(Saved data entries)
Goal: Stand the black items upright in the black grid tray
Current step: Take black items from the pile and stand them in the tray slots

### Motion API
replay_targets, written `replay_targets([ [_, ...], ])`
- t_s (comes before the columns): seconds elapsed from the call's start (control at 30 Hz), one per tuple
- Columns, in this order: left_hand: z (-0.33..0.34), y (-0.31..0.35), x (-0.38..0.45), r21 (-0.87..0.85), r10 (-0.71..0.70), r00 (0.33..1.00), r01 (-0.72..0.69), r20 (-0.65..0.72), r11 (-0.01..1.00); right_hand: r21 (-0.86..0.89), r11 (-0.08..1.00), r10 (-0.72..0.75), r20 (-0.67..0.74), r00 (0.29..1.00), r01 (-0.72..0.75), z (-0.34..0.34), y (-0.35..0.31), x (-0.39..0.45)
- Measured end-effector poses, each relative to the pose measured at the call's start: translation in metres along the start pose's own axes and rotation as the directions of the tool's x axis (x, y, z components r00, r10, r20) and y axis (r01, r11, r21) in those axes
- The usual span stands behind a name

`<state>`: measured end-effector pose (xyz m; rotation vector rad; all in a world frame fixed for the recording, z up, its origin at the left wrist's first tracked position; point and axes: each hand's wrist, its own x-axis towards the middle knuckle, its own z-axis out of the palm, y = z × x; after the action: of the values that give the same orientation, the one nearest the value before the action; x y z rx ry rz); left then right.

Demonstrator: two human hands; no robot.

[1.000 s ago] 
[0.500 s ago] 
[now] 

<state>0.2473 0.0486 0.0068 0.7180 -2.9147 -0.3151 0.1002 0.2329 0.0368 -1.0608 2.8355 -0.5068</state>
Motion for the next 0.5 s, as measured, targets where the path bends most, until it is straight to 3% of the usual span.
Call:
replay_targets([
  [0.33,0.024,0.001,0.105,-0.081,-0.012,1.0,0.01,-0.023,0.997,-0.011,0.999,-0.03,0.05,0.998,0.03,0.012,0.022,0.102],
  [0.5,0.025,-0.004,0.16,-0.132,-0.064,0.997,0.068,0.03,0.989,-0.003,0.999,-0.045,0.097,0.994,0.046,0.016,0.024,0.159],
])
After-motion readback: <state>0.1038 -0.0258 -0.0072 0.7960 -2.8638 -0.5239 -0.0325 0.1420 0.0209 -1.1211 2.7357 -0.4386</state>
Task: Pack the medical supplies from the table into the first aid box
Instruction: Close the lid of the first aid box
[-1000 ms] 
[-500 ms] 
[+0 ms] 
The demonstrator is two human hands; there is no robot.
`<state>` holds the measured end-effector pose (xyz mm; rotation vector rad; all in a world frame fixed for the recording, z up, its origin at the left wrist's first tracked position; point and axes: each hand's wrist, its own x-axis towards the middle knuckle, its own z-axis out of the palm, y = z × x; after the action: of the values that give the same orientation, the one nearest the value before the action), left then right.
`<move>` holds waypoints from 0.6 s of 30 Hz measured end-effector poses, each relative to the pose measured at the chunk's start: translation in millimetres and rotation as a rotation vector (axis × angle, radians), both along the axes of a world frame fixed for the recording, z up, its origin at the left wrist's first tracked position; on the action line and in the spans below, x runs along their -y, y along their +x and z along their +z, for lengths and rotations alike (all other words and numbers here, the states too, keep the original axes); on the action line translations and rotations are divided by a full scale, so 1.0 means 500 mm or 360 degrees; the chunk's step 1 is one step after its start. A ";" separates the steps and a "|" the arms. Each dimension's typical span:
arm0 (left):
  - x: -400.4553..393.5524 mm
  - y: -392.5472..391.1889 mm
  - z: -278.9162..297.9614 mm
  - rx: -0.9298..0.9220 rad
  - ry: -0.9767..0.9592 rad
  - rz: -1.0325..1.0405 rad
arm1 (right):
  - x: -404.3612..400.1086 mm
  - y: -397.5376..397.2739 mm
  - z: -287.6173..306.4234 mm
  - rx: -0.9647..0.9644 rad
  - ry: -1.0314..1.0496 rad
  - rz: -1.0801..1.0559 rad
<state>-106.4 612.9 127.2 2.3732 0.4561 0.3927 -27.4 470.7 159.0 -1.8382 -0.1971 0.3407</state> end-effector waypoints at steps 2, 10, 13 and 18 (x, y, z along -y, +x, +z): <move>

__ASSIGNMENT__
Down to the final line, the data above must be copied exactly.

__EXERCISE ANSWER__
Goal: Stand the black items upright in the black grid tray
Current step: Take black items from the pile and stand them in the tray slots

### Motion API
replay_targets, written `replay_targets([ [_, ...], ])`
- t_s (comes before the columns): seconds elapsed from the call's start (control at 30 Hz), one per tuple
- Columns, in this order: left_hand: z (-0.33..0.34), y (-0.31..0.35), x (-0.38..0.45), r21 (-0.87..0.85), r10 (-0.71..0.70), r00 (0.33..1.00), r01 (-0.72..0.69), r20 (-0.65..0.72), r11 (-0.01..1.00); right_hand: r21 (-0.86..0.89), r11 (-0.08..1.00), r10 (-0.72..0.75), r20 (-0.67..0.74), r00 (0.29..1.00), r01 (-0.72..0.75), z (-0.34..0.34), y (-0.35..0.31), x (-0.39..0.45)
- Measured end-effector poses, each relative to the pose measured at the call's start: translation in metres along the start pose's own axes and rotation as the directions of the tool's x axis (x, y, z components r00, r10, r20) and y axis (r01, r11, r21) in those axes
- The usual span stands behind a name

`<state>`: measured end-effector pose (xyz m; rotation vector rad; all in a world frame fixed for the recording, z up, its origin at the left wrist's first tracked position; point and axes: each hand's wrist, its own x-axis towards the middle knuckle, its own z-axis out of the palm, y = z × x; after the action: of the values that give the same orientation, the one nearest the value before the action; x y z rx ry rz); left then right.

Demonstrator: two human hands; no robot.

[1.000 s ago] 
[0.500 s ago] 
[now] 

<state>0.2473 0.0486 0.0068 0.7180 -2.9147 -0.3151 0.1002 0.2329 0.0368 -1.0608 2.8355 -0.5068</state>
Motion for the next 0.5 s, as measured, targets where the path bends most, until it is straight to 3% of the usual span.
Call:
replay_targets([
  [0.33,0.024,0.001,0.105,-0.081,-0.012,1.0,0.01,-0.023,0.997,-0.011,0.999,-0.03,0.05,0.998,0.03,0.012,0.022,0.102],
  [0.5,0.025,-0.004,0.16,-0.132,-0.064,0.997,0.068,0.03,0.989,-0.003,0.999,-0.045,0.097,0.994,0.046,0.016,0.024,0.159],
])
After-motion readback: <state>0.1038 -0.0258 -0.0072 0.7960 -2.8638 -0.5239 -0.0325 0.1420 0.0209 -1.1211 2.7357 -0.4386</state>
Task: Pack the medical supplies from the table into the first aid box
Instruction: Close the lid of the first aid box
[-1000 ms] 
[-500 ms] 
[+0 ms] 
The demonstrator is two human hands; there is no robot.
`<state>` holds the measured end-effector pose (xyz mm; rotation vector rad; all in a world frame fixed for the recording, z up, its origin at the left wrist's first tracked position; point and axes: each hand's wrist, its own x-axis towards the middle knuckle, its own z-axis out of the palm, y = z × x; after the action: of the values that give the same orientation, the one nearest the value before the action), left then right.
`<move>` holds waypoints from 0.6 s of 30 Hz measured end-effector poses, each relative to the pose measured at the chunk's start: translation in millimetres and rotation as a rotation vector (axis × angle, radians), both along the axes of a world frame fixed for the recording, z up, its origin at the left wrist's first tracked position; on the action line and in the spans below, x runs along their -y, y along their +x and z along their +z, for lengths and rotations alike (all other words and numbers here, the states too, keep the original axes); on the action line translations and rotations are divided by a full scale, so 1.0 means 500 mm or 360 degrees; the chunk's step 1 is one step after its start. A ";" separates the steps and a "|" the arms. Each dimension's typical span:
arm0 (left):
  - x: -400.4553..393.5524 mm
  - y: -392.5472..391.1889 mm
  - z: -278.9162..297.9614 mm
  - rx: -0.9298..0.9220 rad
  - ry: -0.9767..0.9592 rad
  - rz: -1.0325..1.0405 rad
arm1 (right):
  - x: -404.3612..400.1086 mm
  - y: -397.5376..397.2739 mm
  - z: -287.6173..306.4234 mm
  - rx: -0.9647..0.9644 rad
  - ry: -1.0314..1.0496 rad
  - rz: -1.0801..1.0559 rad
<state>-106.4 612.9 127.2 2.3732 0.4561 0.3927 -27.4 470.7 159.0 -1.8382 -0.1971 0.3407</state> end-effector waypoints at steps 2, 10, 13 and 18 (x, y, z along -y, +x, +z): <move>

This output contains the complete answer.